Meningococcal Meningitis and Meningococcemia (Neisseria Meningitis)
General Description: A potentially fatal multi-system bacterial infection including the bloodstream (meningococcemia) and central nervous system (meningococcal meningitis). Persons who recover from meningitis due to N. meningitidis and other bacteria are at increased risk of seizure (see Effect on LEO Fitness for Duty in the section on Encephalitis and Meningitis Other Than Due to Neisseria Meningitidis).
Mode of Transmission: Upper respiratory tract secretions and droplets. Asymptomatic carriage of the bacteria in the nasopharynx ranges widely and may occur in up to 25% of the adult population.
Efficiency of Transmission/Attack Rate: The risk of contracting meningococcal disease in a LEO is not increased compared to the general population, unless exposed to a known case. Meningococcal disease is included here because outbreaks have occurred in institutional settings such as military basic training barracks and college dorms. Timely exposure assessment is required if the LEO has come in contact with a case. Agencies responsible for training LEOs may consider immunization prior to beginning training, depending upon the type of housing provided (see Appendix A).
Period of Communicability: Persons with meningococcal disease are generally considered non-infectious within 24 hours of starting antibiotic therapy.
Effect upon LEO Fitness for Duty: The LEO who has been exposed to N. meningitidis may continue on duty while taking post-exposure prophylaxis.
Sequelae of meningococcal meningitis may include seizures, hearing loss, and neurocognitive impairment (forgetfulness, inability to concentrate, fatigue, changes in behavior). Estimating the long-term risk of seizures based upon a review of outcome studies15-20 has been confounded by changes in the management of bacterial meningitis (use of corticosteroids and prophylactic anti-seizure medications). Fitness for return to duty should be determined on a case-by-case basis, based upon the symptoms that the LEO experienced during the illness, and post-discharge neurologic and neuropsychological evaluations.

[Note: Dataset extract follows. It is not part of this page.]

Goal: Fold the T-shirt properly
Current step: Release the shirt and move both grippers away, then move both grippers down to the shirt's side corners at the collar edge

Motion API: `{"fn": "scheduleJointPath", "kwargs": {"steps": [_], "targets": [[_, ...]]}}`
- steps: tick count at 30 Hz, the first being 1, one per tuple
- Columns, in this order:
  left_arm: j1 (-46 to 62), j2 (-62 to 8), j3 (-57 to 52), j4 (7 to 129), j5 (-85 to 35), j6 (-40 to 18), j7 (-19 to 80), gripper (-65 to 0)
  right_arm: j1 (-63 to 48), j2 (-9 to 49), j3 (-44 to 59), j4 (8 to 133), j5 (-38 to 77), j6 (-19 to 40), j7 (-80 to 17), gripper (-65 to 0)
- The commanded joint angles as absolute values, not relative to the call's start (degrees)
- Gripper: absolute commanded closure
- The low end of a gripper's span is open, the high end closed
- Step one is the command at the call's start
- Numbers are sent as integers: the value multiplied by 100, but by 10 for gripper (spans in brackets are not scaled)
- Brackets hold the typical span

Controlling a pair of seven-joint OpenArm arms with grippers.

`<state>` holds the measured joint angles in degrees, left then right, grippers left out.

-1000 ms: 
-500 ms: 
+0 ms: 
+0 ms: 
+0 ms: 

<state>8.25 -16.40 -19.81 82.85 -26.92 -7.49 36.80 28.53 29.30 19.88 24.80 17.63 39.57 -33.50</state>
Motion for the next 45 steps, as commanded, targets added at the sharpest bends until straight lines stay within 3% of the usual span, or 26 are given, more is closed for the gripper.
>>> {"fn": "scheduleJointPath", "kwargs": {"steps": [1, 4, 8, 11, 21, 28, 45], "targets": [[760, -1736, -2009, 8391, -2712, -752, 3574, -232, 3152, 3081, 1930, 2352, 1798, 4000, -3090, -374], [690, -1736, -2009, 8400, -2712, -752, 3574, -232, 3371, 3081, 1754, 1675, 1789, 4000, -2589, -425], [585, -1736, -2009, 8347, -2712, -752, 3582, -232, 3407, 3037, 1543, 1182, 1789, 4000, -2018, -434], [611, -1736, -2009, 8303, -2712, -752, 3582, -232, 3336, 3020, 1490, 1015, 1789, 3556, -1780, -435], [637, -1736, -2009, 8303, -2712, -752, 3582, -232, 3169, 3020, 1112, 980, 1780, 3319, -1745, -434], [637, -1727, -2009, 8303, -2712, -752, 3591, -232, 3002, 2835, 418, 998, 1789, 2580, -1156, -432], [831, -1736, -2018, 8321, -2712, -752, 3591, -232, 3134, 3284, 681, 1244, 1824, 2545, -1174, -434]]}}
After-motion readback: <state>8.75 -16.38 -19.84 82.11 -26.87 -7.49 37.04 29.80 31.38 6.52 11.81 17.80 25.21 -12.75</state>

LEO-specific Clinical Studies and Reports: In 2009, the LEO who was dispatched to a private home for a wellbeing check came into contact with an individual who was subsequently diagnosed with meningococcal meningitis. The index case was transported to the local hospital by fire/rescue personnel who wore respiratory protection; the LEO did not. Within several days, the LEO and a respiratory therapist who treated the index case at the hospital developed meningococcal disease. An investigation uncovered a breakdown in communication among several agencies and a delay in the exposure assessment of those who came in contact with the index case (see Occupational transmission of Neisseria meningitidis – California, 2009. MMWR. November 19, 2010).